__Directions__:
Scan the records below for the line with "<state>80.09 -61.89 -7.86" and the line with "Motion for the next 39". Repeat those two lines and every line between them exactly, and nothing else.

__Source data__:
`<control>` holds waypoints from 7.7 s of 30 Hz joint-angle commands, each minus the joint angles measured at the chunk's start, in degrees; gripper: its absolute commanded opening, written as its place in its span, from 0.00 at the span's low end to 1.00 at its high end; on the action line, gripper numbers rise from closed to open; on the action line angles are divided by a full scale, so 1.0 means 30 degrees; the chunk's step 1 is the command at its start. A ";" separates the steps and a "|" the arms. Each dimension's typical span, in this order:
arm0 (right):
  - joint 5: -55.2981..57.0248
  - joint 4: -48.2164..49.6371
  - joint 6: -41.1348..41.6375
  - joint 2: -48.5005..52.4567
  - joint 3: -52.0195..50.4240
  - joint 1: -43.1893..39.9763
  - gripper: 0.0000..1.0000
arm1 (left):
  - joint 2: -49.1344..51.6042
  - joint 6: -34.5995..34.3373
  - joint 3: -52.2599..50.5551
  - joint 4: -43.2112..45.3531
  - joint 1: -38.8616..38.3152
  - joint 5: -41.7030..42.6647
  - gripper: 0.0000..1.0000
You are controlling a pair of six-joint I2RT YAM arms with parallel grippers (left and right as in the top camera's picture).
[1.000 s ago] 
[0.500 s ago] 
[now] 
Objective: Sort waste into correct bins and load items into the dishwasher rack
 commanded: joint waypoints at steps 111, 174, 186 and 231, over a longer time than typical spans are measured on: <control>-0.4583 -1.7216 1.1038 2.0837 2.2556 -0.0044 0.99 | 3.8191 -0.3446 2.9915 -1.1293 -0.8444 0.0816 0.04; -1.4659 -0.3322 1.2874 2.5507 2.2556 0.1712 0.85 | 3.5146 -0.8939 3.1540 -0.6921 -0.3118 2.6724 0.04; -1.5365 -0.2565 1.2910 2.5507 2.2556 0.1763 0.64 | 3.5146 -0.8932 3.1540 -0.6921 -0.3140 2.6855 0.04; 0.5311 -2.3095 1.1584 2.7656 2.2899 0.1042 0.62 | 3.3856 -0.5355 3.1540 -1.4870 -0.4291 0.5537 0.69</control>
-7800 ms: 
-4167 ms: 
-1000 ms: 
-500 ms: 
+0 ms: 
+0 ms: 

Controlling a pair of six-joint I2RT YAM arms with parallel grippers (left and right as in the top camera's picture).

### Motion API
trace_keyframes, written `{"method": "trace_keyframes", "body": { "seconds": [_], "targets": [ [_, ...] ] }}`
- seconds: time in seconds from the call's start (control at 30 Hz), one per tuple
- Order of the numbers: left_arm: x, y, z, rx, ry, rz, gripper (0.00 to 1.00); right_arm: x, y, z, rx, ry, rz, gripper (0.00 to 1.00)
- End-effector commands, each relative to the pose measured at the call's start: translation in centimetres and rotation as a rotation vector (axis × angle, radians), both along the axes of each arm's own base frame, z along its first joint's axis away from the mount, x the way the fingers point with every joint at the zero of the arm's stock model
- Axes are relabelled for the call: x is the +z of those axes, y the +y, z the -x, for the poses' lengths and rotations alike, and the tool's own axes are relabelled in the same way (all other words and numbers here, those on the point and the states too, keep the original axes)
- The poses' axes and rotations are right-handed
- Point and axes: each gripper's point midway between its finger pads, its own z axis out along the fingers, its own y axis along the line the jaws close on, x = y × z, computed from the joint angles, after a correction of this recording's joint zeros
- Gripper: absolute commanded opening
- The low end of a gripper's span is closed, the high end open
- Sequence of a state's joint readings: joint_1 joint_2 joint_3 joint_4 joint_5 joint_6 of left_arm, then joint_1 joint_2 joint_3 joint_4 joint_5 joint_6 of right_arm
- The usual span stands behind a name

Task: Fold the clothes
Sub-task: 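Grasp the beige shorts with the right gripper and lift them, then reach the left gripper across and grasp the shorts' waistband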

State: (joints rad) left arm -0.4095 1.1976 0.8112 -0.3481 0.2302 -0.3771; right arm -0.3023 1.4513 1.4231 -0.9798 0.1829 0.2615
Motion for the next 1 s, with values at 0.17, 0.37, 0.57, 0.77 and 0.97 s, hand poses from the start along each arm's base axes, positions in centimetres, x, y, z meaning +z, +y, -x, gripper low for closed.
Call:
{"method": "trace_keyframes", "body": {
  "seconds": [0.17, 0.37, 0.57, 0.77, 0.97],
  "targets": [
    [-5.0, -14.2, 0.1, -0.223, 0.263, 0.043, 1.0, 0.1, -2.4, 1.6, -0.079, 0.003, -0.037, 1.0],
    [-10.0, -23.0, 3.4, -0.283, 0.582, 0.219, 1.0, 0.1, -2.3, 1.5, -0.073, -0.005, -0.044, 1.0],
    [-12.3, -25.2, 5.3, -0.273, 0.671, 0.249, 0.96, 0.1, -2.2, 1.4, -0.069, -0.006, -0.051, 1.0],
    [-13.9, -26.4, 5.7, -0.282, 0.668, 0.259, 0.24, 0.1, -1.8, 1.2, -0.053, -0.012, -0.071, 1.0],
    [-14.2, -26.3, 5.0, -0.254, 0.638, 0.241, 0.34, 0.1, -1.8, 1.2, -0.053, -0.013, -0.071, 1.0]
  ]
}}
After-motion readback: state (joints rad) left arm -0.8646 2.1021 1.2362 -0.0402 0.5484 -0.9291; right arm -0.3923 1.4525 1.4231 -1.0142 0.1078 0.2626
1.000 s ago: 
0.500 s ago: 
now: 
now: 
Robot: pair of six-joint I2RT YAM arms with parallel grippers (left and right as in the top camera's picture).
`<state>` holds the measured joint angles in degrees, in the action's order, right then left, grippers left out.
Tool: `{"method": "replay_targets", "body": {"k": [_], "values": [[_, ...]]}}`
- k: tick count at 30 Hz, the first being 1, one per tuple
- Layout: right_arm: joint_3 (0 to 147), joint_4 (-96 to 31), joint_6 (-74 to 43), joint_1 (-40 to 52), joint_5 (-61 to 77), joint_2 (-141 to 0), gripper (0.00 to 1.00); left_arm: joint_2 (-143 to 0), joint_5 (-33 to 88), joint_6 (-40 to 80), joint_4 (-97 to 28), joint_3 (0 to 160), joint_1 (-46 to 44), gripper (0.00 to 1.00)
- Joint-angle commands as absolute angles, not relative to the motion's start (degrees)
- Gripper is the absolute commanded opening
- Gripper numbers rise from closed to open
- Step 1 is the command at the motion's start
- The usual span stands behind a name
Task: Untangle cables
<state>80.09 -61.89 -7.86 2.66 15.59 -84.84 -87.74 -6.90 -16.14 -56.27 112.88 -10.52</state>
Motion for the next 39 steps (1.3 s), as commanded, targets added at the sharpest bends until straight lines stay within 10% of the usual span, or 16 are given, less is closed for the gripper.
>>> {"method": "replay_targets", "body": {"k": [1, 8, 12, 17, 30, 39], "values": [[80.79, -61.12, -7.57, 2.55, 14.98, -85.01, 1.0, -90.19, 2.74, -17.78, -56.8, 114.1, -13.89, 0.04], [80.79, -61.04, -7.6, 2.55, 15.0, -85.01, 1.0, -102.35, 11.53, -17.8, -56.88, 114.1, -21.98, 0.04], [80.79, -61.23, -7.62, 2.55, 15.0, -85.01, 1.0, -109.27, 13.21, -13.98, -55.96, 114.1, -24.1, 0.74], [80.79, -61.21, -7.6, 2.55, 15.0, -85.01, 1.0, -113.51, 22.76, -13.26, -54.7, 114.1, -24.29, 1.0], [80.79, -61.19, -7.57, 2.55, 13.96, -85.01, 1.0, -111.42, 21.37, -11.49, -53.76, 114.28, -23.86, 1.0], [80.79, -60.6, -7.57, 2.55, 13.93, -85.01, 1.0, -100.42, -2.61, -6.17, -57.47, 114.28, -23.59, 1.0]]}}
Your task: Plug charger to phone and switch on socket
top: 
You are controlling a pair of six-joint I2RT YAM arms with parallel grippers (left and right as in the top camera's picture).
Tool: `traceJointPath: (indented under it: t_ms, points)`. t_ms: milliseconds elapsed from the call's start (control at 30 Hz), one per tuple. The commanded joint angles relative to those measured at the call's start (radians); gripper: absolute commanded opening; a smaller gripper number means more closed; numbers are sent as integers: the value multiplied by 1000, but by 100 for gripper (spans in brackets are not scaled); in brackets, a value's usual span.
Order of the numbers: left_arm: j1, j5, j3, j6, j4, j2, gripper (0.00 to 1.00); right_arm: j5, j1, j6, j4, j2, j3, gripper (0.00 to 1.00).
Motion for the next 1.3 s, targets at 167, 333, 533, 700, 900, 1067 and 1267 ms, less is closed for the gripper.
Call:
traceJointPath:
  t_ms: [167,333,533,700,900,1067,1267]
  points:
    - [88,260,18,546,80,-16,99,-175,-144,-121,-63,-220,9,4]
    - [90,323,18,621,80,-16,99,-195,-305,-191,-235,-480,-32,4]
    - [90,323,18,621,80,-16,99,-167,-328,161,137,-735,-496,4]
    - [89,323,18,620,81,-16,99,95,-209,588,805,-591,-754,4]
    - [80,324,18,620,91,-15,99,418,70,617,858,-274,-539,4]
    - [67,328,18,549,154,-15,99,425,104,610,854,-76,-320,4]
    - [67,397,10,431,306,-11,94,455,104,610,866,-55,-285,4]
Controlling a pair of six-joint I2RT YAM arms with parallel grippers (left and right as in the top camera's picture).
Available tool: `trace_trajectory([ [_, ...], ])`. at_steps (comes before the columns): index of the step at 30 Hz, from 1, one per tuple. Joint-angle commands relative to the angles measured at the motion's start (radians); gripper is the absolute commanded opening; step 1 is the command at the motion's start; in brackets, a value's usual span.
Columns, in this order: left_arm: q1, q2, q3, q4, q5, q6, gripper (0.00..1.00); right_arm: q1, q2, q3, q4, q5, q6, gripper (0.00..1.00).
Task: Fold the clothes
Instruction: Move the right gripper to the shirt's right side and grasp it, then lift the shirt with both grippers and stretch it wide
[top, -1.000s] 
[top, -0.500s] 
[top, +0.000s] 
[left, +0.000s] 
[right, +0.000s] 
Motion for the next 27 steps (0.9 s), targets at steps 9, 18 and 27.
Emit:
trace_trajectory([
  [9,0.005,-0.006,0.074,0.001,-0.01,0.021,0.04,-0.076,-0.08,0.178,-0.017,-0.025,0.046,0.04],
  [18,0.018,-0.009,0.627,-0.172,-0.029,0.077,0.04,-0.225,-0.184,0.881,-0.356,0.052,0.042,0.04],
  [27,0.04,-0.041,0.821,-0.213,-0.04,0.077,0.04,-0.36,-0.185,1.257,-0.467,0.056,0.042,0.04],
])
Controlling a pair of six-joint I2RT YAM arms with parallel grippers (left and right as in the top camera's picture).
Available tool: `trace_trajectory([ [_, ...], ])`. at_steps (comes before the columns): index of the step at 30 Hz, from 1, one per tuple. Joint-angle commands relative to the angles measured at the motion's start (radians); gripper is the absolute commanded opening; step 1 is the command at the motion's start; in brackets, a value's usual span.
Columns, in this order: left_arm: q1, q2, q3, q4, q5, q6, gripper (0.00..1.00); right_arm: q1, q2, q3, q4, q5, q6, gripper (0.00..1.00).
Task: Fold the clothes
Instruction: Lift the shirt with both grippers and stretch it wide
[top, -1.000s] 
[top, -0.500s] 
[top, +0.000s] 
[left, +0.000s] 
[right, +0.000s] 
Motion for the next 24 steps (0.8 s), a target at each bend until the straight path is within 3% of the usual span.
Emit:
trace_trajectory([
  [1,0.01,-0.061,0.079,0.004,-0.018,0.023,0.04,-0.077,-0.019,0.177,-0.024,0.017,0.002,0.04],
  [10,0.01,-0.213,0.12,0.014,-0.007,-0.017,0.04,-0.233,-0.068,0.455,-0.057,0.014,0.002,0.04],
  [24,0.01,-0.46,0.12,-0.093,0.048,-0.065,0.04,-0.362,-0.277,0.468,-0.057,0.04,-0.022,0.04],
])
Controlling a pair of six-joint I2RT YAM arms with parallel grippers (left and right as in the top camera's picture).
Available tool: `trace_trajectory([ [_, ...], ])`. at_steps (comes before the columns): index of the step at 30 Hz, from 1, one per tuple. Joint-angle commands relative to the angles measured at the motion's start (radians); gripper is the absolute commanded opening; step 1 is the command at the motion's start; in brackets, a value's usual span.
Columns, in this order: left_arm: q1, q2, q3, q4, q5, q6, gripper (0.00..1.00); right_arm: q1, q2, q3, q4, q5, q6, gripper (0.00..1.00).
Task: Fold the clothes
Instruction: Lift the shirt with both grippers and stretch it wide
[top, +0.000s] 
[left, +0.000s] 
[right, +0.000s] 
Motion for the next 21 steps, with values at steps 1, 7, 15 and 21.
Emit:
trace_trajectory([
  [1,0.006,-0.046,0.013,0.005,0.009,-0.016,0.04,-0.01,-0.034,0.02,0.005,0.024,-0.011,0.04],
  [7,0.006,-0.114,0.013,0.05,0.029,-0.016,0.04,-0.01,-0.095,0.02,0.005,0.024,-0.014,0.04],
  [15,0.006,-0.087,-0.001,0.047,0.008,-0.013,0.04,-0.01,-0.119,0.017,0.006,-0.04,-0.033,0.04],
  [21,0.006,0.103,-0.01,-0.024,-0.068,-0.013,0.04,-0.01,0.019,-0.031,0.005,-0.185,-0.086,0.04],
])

__Answer section__:
<state>80.09 -61.89 -7.86 2.66 15.59 -84.84 -87.74 -6.90 -16.14 -56.27 112.88 -10.52</state>
Motion for the next 39 steps (1.3 s), as commanded, targets added at the sharpest bends until straight lines stay within 10% of the usual span, or 16 are given, less is closed for the gripper.

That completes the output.